[Exercise details] Go through the listing and write out all of it exactly.

[Dataset extract]
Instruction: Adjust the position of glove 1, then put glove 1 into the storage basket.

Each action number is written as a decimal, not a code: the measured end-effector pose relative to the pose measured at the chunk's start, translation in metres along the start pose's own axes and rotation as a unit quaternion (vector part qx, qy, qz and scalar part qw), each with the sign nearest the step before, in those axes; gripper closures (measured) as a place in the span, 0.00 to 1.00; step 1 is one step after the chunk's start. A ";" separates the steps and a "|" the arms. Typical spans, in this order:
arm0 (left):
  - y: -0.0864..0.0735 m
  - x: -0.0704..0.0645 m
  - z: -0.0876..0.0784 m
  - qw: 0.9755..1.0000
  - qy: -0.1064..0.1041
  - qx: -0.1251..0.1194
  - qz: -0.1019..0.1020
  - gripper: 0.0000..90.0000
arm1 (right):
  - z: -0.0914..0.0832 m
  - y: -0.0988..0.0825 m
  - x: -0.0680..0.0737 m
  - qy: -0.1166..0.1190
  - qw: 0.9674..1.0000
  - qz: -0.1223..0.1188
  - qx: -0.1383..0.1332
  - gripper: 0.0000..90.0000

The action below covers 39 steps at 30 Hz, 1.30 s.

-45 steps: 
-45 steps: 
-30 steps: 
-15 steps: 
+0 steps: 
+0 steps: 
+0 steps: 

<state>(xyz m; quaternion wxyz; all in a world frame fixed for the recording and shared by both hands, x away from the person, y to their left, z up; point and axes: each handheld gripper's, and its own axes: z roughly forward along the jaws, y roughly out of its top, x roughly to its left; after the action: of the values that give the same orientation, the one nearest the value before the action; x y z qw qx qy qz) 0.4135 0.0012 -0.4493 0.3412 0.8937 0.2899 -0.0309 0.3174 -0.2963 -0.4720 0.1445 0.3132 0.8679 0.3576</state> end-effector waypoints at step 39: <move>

[Answer section]
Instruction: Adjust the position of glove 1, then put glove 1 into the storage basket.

Each action number is written as a decimal, not a code: the measured end-effector pose relative to the pose measured at the chunk's start, translation in metres along the start pose's own axes and rotation as a unit quaternion (vector part qx, qy, qz and scalar part qw), each with the sign nearest the step before, in those axes; gripper closures (measured) as a place in the span, 0.00 to 1.00; step 1 is one step after the chunk's start. A ";" separates the steps and a "|" the arms. Typical spans, in this order:
arm0 (left):
  - y: -0.0864..0.0735 m
  - x: -0.0704..0.0645 m
  - z: -0.0876..0.0784 m
  - qw: 0.9755..1.0000
  - qy: -0.1064..0.1041
  - qx: -0.1251..0.1194
  - qz: -0.1019..0.1020
  - gripper: 0.0000..90.0000
arm1 (right):
  - z: -0.0914..0.0832 m
  - y: -0.0988..0.0825 m
  - x: -0.0680..0.0737 m
  - qy: -0.1166..0.1190
  - qw: 0.9674..1.0000
  - qz: -0.1223..0.1188
  - qx: -0.1383..0.1332
  - gripper: 0.0000..90.0000

The action below covers 39 steps at 30 Hz, 1.30 s.

-45 steps: 
-45 steps: 
-30 steps: 
-15 steps: 
+0 steps: 
+0 steps: 
+0 steps: 

<state>(xyz m; quaternion wxyz; all in a world frame fixed for the recording and shared by both hands, x away from the person, y to their left, z up; point and axes: each handheld gripper's, and its own axes: z roughly forward along the jaws, y roughly out of its top, x roughly to its left; after the action: of the values that give the same orientation, the one nearest the value before the action; x y z qw qx qy qz) 0.4135 0.0012 -0.4493 0.3412 0.8937 0.2899 -0.0309 0.3174 -0.2963 -0.4720 0.1445 0.3132 0.8679 0.3576</state> end-effector waypoints at step 39: <move>

The exercise has been completed in full.